Мой новый "дом" был не простым кувезом, который можно встретить в любом акушерском отделении, а мощным агрегатом с автономным ИскИном, манипуляторами, армией нанороботов и множеством иных наворотов, которые обычному медицинскому оборудованию и не снились. Даже страшно подумать, кого там могли выращивать и "донашивать".
Как только я оказался внутри, защитная нанооболочка распалась, а умная машина сама стала подключать системы жизнеобеспечения, пока отец колдовал с программой, вводя только ему ведомые коды. О чём-то задумавшись, папа обернулся и тут его взгляд наткнулся на им же самим распотрошённое тело мамы. Будто разом прозрев, и осознав весь ужас содеянного, он бросился к ней, поскользнулся, упал, судорожно схватил свесившуюся со стола руку.
– Кирочка! Милая! Родная! Прости меня! Прости! – повторял он, покрывая поцелуями безжизненные пальцы, и горько зарыдал.
Потом неожиданно вскочил и бросился обратно к "инкубатору", вцепившись в него мёртвой хваткой:
– Слышишь меня ты, проклятая железяка! – заорал он, барабаня кулаком по крышке моего "саркофага", – Ты должна сделать всё, чтобы мой сын выжил! Ты слышишь, тварь?! Иначе я вернусь с того света и разделаюсь с тобой! От тебя и ржавой трухи не останется! – и дальше всё в том же духе, перемежая угрозы в адрес ни в чём не повинного медицинского блока отборной матерной бранью, которую доктора и профессора вроде бы знать не должны.
Что тут говорить, в так обстоятельствах и у самого крепкого нервы сдали бы.

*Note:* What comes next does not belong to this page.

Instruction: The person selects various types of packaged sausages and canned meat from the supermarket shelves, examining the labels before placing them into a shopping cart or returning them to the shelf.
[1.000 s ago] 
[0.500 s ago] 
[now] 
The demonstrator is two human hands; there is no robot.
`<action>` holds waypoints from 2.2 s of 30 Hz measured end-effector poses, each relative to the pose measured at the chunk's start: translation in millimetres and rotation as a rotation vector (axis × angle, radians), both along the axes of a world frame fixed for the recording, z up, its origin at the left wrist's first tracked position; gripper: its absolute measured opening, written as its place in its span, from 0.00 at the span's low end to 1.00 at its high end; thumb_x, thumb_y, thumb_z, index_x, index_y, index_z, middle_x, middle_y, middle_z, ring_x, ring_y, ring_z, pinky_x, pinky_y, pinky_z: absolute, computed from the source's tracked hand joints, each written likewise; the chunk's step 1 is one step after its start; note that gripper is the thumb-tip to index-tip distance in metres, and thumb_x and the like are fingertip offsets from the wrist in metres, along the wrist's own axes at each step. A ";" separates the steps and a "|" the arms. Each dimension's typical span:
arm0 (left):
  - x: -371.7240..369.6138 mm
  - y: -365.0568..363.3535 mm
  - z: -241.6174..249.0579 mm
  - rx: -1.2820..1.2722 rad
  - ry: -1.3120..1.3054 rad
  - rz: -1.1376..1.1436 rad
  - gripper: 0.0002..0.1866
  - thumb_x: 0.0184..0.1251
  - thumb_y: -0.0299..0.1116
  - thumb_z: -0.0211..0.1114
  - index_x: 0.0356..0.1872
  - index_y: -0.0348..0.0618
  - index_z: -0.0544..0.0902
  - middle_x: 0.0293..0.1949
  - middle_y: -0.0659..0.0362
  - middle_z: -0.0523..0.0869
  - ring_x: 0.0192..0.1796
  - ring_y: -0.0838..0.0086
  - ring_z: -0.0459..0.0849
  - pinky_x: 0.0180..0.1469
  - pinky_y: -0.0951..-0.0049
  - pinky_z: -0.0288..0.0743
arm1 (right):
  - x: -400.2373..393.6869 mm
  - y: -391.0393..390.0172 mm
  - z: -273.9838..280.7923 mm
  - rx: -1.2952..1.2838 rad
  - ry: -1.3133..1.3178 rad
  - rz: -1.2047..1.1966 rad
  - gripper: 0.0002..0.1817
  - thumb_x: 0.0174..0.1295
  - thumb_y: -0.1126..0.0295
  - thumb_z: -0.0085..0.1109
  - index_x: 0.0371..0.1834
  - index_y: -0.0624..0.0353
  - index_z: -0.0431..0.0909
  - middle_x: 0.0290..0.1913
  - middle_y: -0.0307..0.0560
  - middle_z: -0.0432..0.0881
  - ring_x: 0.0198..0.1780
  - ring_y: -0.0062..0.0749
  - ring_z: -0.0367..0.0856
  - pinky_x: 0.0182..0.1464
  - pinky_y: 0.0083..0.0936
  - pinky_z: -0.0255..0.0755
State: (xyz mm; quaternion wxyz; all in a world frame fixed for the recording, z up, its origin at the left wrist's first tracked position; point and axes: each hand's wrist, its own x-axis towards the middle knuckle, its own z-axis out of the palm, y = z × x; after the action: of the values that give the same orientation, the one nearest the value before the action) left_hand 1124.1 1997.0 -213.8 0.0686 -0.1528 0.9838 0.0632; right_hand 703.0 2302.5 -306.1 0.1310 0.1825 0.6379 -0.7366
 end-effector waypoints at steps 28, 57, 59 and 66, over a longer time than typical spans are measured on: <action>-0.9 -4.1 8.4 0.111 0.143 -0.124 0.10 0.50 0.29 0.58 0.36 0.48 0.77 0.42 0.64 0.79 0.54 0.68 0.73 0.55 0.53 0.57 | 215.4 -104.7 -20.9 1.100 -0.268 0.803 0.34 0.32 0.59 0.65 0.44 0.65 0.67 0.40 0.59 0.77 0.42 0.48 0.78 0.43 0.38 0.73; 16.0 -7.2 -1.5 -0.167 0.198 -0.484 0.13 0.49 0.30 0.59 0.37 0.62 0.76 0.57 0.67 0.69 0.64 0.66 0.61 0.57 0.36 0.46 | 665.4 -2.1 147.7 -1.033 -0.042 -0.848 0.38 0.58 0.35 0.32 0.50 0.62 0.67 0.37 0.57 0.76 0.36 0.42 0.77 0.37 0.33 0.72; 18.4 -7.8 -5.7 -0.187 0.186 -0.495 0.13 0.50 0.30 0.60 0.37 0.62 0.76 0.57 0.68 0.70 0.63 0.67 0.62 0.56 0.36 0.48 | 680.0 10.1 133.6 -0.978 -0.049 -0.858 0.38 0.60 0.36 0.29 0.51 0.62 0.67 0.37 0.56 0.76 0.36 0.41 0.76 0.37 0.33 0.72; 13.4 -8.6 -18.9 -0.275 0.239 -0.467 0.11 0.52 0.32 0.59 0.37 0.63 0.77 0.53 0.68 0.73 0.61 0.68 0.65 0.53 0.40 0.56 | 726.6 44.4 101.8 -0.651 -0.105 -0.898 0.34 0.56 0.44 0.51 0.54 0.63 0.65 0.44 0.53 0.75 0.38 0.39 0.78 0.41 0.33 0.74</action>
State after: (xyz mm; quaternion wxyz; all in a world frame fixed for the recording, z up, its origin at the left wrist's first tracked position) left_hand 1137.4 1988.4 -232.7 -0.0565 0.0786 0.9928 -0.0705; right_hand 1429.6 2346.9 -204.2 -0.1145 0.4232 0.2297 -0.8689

Немного успокоившись, отец вколол себе новую порцию лекарств, а затем продолжил свой скорбный путь. Сперва он кремировал останки жены, потом сам лёг в утилизатор. К этому времени его кожа на лице и руках воспалилась, глаза слезились, а сам он то и дело чихал и кашлял. Нанороботы были бессильны.
Что бы отец не совершил в своей жизни, надеюсь, он мучился недолго.
Считанные секунды и под кровавым небом Хирона я остался один.
Только я и два стандартных кубика с прахом. Фамилия, имя, отчество, даты рождения и смерти, идентификационный номер и ещё несколько наборов цифр, наносимых в обязательном порядке. Всё.
Больше года я находился в "саркофаге", даже после того, как меня "доносили" и "родили". Как только шибко умный агрегат решил, что мне пора начинать ходить на своих двоих в полный рост, а не ползать на четвереньках, меня тут же аккуратно подцепили манипулятором и вытащили наружу. И мяукнуть не успел, как оказался на полу.